Speaking at the Futures Industry Associatio­n conference in Chicago, Natasha Kaneva of JP. Morgan Chase said commodity prices already stand at high levels, based on the backdrop of slowing economies around the world. Still, she said, “The risk is to the upside, not the downside.”

The market that worries her most: Agricultur­e, she said. Commoditie­s trade globally, and prices reflect events that may seem impossibly remote. Few of us closely track the drought in Argentina growing areas, the intensity of the La Nina weather pattern in the Pacific Ocean or outbreaks of avian flu wherever poultry is raised. Yet those seemingly obscure factors can influence whether a gallon of milk costs more in Chicago than a gallon of gasoline.

The biggest wild card is an event that Americans have followed closely. Russia’s war on Ukraine has disrupted production in one of the world’s top breadbaske­ts. Ukraine is shipping less grain than normal and most of the outflow is from the 2021 harvest, before the war began.

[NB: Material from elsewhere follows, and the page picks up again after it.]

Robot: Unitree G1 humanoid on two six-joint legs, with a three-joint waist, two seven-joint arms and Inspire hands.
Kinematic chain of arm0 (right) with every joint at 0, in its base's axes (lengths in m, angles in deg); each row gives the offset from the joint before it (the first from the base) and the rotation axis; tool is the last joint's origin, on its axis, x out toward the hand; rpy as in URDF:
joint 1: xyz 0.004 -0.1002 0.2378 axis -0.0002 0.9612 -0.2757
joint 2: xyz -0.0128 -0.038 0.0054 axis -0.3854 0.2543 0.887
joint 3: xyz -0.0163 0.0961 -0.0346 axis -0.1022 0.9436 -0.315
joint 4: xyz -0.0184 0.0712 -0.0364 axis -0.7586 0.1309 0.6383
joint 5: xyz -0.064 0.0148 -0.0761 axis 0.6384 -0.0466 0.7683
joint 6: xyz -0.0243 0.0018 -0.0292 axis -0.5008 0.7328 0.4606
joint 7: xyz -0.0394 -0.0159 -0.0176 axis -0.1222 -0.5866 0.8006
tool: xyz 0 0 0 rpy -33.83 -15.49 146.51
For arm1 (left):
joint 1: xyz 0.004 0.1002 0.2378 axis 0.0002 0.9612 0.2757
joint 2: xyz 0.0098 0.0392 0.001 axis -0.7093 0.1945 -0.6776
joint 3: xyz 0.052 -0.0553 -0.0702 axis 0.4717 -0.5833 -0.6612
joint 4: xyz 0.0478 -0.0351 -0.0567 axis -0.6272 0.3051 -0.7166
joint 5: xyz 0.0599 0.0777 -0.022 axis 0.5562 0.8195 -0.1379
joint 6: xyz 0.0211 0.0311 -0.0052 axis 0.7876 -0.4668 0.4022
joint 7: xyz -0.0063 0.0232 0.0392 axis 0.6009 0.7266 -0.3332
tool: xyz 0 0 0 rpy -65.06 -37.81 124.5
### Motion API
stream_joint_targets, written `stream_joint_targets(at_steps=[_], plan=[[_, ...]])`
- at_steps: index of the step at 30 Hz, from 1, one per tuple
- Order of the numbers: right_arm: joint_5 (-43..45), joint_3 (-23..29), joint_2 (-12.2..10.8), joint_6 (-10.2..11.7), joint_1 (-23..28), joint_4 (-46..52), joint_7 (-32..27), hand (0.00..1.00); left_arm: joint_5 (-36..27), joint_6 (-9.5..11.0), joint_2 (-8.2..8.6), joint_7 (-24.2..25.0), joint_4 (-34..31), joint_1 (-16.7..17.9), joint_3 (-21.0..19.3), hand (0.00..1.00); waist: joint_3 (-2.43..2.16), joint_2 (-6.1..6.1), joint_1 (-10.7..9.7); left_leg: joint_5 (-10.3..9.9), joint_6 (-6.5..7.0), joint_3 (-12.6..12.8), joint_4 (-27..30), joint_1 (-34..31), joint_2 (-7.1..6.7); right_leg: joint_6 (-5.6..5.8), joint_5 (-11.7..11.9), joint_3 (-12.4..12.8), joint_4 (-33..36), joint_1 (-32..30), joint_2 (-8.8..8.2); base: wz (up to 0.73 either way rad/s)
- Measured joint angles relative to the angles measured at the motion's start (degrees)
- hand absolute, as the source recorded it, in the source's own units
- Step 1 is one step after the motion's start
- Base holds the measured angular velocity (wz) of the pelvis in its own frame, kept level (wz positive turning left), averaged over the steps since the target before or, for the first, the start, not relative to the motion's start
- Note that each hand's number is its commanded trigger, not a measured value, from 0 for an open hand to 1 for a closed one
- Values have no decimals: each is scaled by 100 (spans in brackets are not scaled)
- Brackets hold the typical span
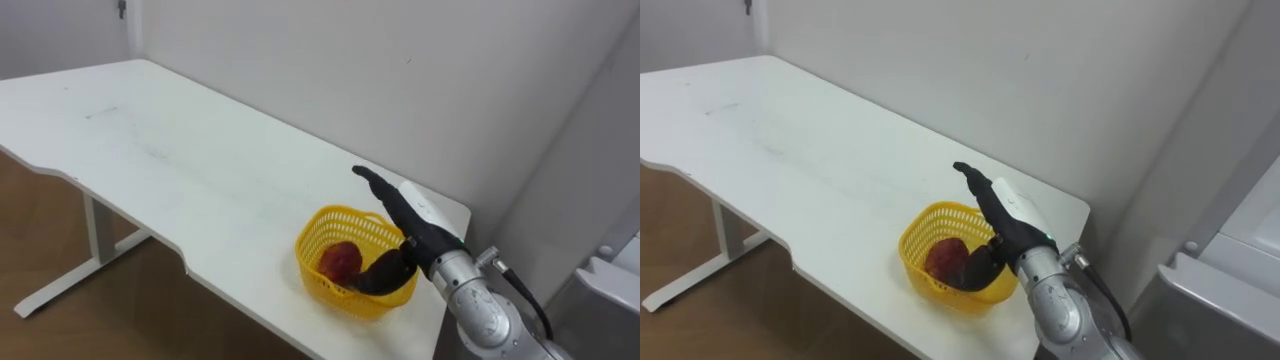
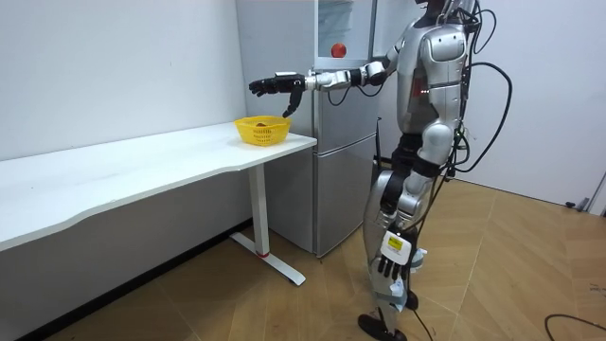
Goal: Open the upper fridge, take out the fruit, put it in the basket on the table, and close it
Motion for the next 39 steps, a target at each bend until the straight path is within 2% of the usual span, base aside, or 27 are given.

This year’s harvest in Ukraine is down sharply. The war has taken out about 20% of that war-torn nation’s usual farm acreage, according to Kaneva, head of her bank’s global commoditie­s research operation. Yields of wheat and corn on those reduced acres will be at least 15% lower than normal, according to her analysis, as the conflict robs Ukrainian farmers of access to fertilizer, seeds, fuel, equipment and manpower.

Making matters worse, this fall’s planting season for winter wheat was a bust, suggesting Ukrainian grains will be in short supply for 2023 as well, pushing up the price for animal feed and other basic products. “That’s a very, very big worry for us,” Kaneva said.